Task instructions = Return a copy of every line in the records that includes the word "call".
---
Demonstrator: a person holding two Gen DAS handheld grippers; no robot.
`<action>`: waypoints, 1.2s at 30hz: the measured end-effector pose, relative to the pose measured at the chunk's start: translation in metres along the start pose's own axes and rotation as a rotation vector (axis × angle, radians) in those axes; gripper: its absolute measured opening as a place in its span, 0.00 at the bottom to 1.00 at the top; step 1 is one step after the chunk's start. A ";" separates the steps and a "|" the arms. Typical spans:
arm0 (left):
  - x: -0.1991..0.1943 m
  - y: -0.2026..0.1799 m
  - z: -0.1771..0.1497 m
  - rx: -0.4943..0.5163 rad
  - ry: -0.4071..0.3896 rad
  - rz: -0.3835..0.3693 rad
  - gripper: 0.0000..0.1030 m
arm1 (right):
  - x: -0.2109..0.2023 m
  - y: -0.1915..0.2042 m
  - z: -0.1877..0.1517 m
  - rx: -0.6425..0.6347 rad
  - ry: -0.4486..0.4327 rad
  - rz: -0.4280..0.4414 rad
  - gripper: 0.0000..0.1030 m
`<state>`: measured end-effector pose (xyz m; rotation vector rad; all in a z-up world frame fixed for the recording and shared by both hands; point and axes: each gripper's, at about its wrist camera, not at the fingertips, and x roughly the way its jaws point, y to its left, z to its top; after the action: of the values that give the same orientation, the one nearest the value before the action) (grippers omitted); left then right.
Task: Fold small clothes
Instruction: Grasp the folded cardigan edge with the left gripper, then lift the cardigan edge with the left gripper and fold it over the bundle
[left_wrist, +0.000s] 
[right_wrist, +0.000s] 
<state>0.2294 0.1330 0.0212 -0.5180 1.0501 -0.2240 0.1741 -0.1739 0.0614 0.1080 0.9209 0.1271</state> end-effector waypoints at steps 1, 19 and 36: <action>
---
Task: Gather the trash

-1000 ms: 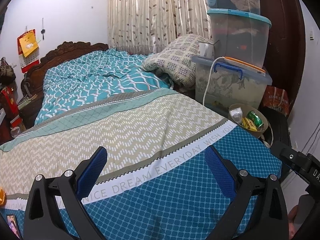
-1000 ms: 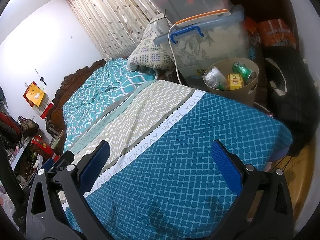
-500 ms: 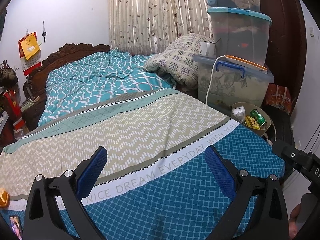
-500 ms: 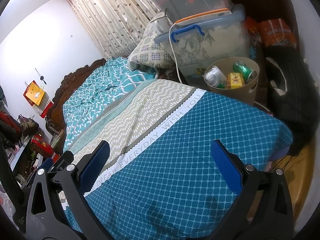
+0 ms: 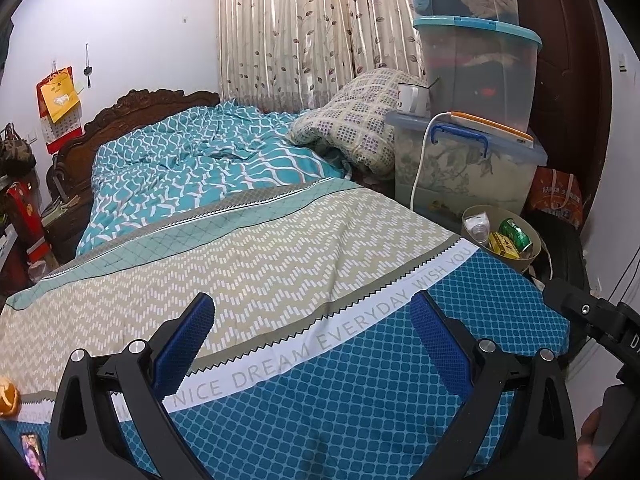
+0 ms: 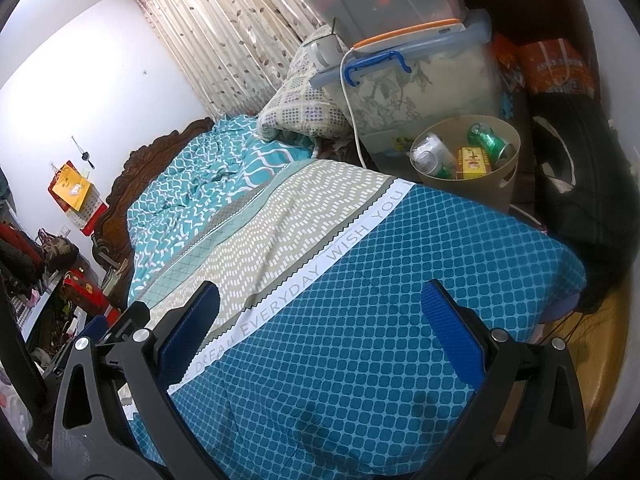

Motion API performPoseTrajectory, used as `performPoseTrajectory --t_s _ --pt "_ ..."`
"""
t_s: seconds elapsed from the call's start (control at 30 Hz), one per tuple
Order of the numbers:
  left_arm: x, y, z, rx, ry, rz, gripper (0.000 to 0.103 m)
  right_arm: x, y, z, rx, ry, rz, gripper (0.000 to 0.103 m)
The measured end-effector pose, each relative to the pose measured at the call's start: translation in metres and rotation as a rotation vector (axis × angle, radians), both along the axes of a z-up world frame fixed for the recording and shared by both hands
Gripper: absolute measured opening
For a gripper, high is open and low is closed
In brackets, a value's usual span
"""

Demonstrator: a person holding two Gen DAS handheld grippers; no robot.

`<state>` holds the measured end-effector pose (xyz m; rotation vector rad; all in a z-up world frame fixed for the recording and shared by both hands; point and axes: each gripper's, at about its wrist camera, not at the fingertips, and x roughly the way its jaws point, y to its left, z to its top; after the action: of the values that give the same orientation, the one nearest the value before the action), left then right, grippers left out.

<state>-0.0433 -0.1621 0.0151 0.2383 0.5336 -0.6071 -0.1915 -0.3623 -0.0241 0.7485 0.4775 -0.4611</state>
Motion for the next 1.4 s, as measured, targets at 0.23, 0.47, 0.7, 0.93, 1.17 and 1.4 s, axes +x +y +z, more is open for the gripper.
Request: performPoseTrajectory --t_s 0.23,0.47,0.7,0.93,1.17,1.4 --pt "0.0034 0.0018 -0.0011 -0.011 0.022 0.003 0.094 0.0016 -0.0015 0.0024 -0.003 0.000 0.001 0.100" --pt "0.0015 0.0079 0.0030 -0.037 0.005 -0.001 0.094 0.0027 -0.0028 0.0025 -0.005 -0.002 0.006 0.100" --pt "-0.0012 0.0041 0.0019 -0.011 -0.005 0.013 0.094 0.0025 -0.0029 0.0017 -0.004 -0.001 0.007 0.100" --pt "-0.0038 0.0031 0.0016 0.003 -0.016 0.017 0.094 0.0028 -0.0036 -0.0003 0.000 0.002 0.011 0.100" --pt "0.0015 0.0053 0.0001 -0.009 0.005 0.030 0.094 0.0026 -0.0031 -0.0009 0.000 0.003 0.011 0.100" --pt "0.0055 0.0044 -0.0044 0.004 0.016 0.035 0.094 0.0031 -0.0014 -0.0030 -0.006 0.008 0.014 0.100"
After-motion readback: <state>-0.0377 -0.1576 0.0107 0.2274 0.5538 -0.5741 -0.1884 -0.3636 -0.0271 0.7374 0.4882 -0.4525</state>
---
Output for this exercise =
t_s: seconds elapsed from the call's start (control at 30 Hz), one per tuple
The measured end-effector pose, each relative to the pose measured at the call's start: translation in metres and rotation as a rotation vector (axis × angle, radians), both along the axes of a z-up world frame fixed for the recording and shared by both hands

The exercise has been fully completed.